What is being asked >> The answer must restate the listing word for word, without its images.

Provided data >>
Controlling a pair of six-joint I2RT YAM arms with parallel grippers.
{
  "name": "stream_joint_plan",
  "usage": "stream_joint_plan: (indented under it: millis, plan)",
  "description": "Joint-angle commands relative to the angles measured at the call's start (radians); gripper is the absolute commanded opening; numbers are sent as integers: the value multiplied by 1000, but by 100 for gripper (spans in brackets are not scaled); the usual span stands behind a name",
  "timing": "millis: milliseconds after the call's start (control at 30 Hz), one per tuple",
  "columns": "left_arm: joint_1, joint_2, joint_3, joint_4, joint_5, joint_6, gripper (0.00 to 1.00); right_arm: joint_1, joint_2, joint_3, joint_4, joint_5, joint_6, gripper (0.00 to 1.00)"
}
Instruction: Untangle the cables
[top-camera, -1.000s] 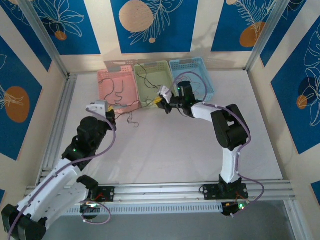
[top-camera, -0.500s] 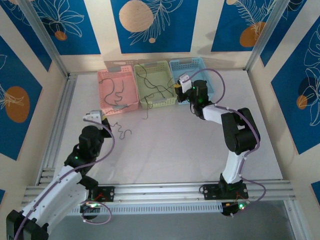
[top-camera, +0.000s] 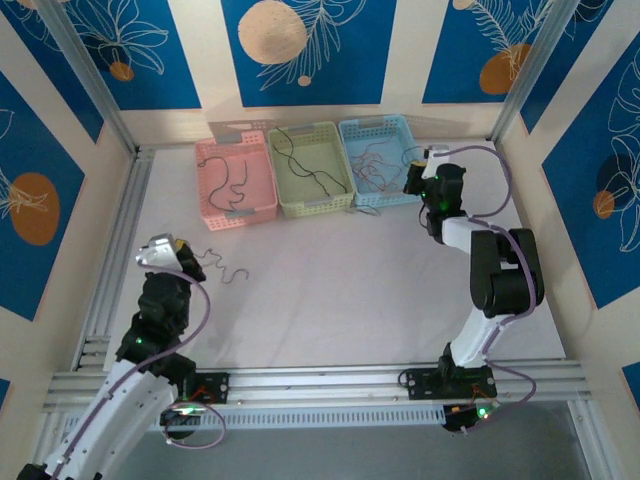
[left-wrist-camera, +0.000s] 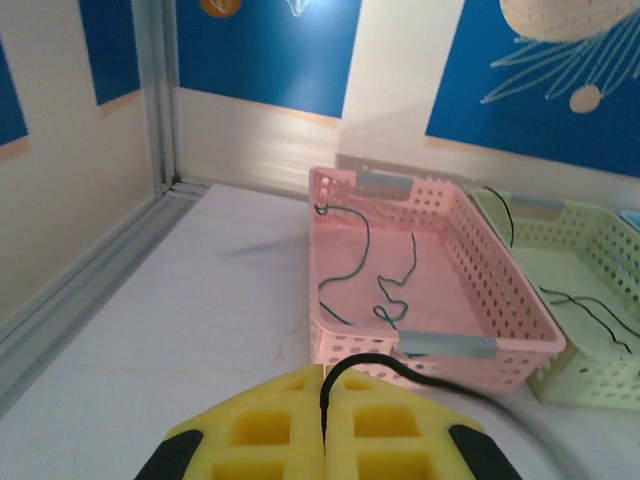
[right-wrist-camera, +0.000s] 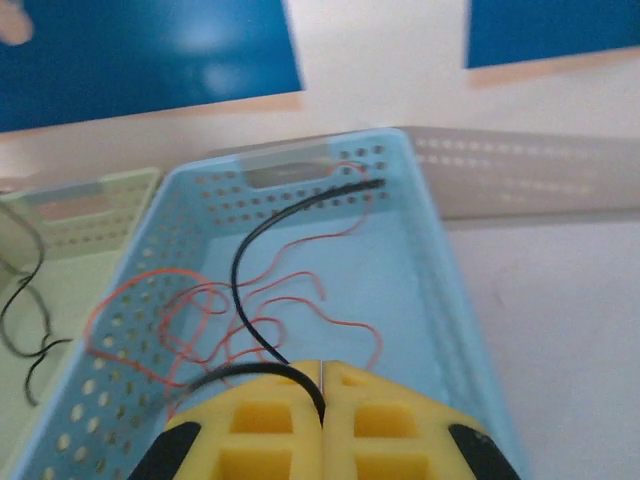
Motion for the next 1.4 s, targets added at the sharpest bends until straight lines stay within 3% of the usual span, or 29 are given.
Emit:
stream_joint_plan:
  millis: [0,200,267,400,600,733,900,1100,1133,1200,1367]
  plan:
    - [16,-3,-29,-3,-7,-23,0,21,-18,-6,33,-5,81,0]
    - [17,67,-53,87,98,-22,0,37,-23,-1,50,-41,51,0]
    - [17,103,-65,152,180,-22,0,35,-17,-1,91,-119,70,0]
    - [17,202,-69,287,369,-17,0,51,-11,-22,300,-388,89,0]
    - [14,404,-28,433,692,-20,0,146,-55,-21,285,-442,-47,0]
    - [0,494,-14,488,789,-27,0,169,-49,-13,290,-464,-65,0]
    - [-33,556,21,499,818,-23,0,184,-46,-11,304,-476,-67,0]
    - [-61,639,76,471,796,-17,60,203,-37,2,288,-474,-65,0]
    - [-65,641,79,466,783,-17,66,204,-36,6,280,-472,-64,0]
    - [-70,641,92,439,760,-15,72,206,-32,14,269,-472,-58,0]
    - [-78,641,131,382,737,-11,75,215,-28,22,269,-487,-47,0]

Result >>
Controlling a pair of six-joint I2RT YAM arms with parallel grippers.
{
  "name": "stream_joint_plan",
  "usage": "stream_joint_plan: (indented under it: millis, plan)",
  "description": "Joint-angle commands relative to the angles measured at the call's start (radians); gripper is the absolute commanded opening; numbers are sent as integers: the value multiplied by 1000, but by 100 for gripper (spans in brackets are not scaled); the usual span stands behind a name",
  "timing": "millis: milliseconds after the call's start (control at 30 Hz), one per tuple",
  "columns": "left_arm: joint_1, joint_2, joint_3, joint_4, joint_5, joint_6, gripper (0.00 to 1.00); right_arm: joint_1, joint_2, joint_3, joint_4, joint_5, joint_6, gripper (0.00 to 1.00)"
}
Instruction: Untangle the cables
[top-camera, -1.000s] 
[top-camera, -0.500s] 
[top-camera, +0.000s] 
[left-wrist-camera, +0.000s] 
[right-wrist-camera, +0.000s] 
Motion for the next 1.4 s, targets added at the sharpest bends until straight lines stay within 3% of the usual span, or 29 are given.
Emit:
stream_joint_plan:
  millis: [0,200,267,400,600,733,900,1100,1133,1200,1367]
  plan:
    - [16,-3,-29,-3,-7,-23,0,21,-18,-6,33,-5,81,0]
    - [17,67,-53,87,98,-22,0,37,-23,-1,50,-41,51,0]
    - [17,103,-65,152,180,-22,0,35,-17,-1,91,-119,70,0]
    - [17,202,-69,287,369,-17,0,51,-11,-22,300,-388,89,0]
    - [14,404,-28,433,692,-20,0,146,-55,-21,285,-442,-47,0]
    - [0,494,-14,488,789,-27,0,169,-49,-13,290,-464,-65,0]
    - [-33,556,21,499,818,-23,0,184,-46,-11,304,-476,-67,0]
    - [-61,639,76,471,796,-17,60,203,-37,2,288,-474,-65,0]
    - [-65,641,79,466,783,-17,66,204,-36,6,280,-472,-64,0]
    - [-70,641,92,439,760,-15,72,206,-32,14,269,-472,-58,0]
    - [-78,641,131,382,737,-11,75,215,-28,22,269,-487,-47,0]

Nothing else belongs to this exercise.